* [Task brief] Your answer must be the exact lines of the listing below that run from the line with "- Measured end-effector" to the line with "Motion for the", ends included, and no pictures.

Given information Block Start

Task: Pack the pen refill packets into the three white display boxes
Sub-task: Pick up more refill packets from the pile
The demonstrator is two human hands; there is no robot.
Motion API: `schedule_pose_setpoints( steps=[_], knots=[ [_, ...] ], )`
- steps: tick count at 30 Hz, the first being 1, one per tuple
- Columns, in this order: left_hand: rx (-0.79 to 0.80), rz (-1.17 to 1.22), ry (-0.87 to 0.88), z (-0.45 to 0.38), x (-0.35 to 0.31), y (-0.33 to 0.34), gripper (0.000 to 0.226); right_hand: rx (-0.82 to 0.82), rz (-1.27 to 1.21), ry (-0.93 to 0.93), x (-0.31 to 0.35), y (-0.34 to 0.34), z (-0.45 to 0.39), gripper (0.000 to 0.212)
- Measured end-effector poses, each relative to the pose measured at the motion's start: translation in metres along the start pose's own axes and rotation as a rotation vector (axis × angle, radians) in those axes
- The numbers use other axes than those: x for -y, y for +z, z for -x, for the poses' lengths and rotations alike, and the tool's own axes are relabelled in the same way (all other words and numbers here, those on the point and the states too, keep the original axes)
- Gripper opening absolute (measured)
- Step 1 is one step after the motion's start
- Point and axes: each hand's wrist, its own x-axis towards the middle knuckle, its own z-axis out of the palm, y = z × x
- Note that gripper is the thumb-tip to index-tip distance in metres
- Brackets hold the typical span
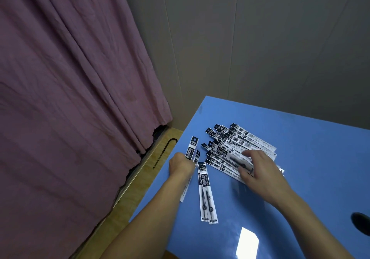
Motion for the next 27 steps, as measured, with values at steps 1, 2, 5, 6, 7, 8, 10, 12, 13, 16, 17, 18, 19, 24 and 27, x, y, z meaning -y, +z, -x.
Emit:
schedule_pose_setpoints(
  steps=[1, 2, 5, 6, 7, 8, 10, 12, 13, 16, 17, 18, 19, 24, 27],
  knots=[
    [0.009, 0.016, -0.001, -0.001, 0.001, -0.001, 0.025, 0.002, 0.0, -0.001, 0.0, 0.0, 0.0, 0.05],
    [0.024, 0.035, 0.0, -0.002, 0.002, -0.003, 0.022, 0.002, 0.0, -0.004, 0.0, 0.0, 0.0, 0.049],
    [0.106, 0.096, -0.042, 0.0, 0.0, -0.011, 0.015, 0.006, 0.0, -0.004, 0.001, 0.0, -0.001, 0.049],
    [0.142, 0.115, -0.074, 0.001, -0.001, -0.014, 0.022, 0.009, -0.001, -0.005, 0.002, 0.001, -0.002, 0.049],
    [0.186, 0.125, -0.105, 0.001, -0.001, -0.017, 0.027, 0.011, -0.001, -0.007, 0.003, 0.001, -0.003, 0.049],
    [0.23, 0.121, -0.119, 0.002, -0.002, -0.02, 0.031, 0.014, -0.003, -0.009, 0.004, 0.001, -0.003, 0.049],
    [0.282, 0.128, -0.113, 0.001, -0.001, -0.025, 0.037, 0.017, -0.005, -0.021, 0.005, 0.002, -0.004, 0.049],
    [0.282, 0.112, -0.111, -0.001, 0.0, -0.028, 0.038, 0.011, -0.005, -0.034, 0.006, 0.003, -0.005, 0.049],
    [0.284, 0.1, -0.101, -0.002, 0.001, -0.029, 0.035, 0.009, -0.005, -0.037, 0.006, 0.003, -0.004, 0.049],
    [0.293, 0.101, -0.086, -0.008, 0.006, -0.026, 0.017, 0.013, 0.0, -0.042, 0.006, 0.004, -0.004, 0.048],
    [0.297, 0.117, -0.09, -0.009, 0.007, -0.025, 0.016, 0.013, 0.003, -0.046, 0.006, 0.005, -0.003, 0.048],
    [0.298, 0.131, -0.093, -0.01, 0.009, -0.024, 0.016, 0.013, 0.005, -0.05, 0.006, 0.005, -0.003, 0.048],
    [0.302, 0.141, -0.099, -0.008, 0.009, -0.024, 0.017, 0.014, 0.007, -0.052, 0.006, 0.005, -0.004, 0.047],
    [0.325, 0.218, -0.099, -0.002, 0.008, -0.027, 0.014, 0.044, 0.008, -0.059, 0.007, 0.012, -0.009, 0.046],
    [0.349, 0.255, -0.12, -0.003, 0.009, -0.033, 0.009, 0.077, -0.012, -0.073, 0.012, 0.022, -0.018, 0.048]
  ],
)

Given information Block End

* [Worked solution]
- Measured end-effector poses, each relative to the pose measured at the motion's start: translation in metres along the start pose's own axes and rotation as a rotation vector (axis × angle, radians) in those axes
- The numbers use other axes than those: x for -y, y for +z, z for -x, for the poses' lengths and rotations alike, and the tool's own axes are relabelled in the same way (all other words and numbers here, those on the point and the states too, keep the original axes)
- Gripper opening absolute (measured)
- Step 1 is one step after the motion's start
- Point and axes: each hand's wrist, its own x-axis towards the middle knuckle, its own z-axis out of the palm, y = z × x
- Note that gripper is the thumb-tip to index-tip distance in metres
- Brackets hold the typical span
Motion for the next 27 steps, as measured, with values at steps 1, 2, 5, 6, 7, 8, 10, 12, 13, 16, 17, 18, 19, 24 and 27, x, y, z meaning -y, +z, -x.

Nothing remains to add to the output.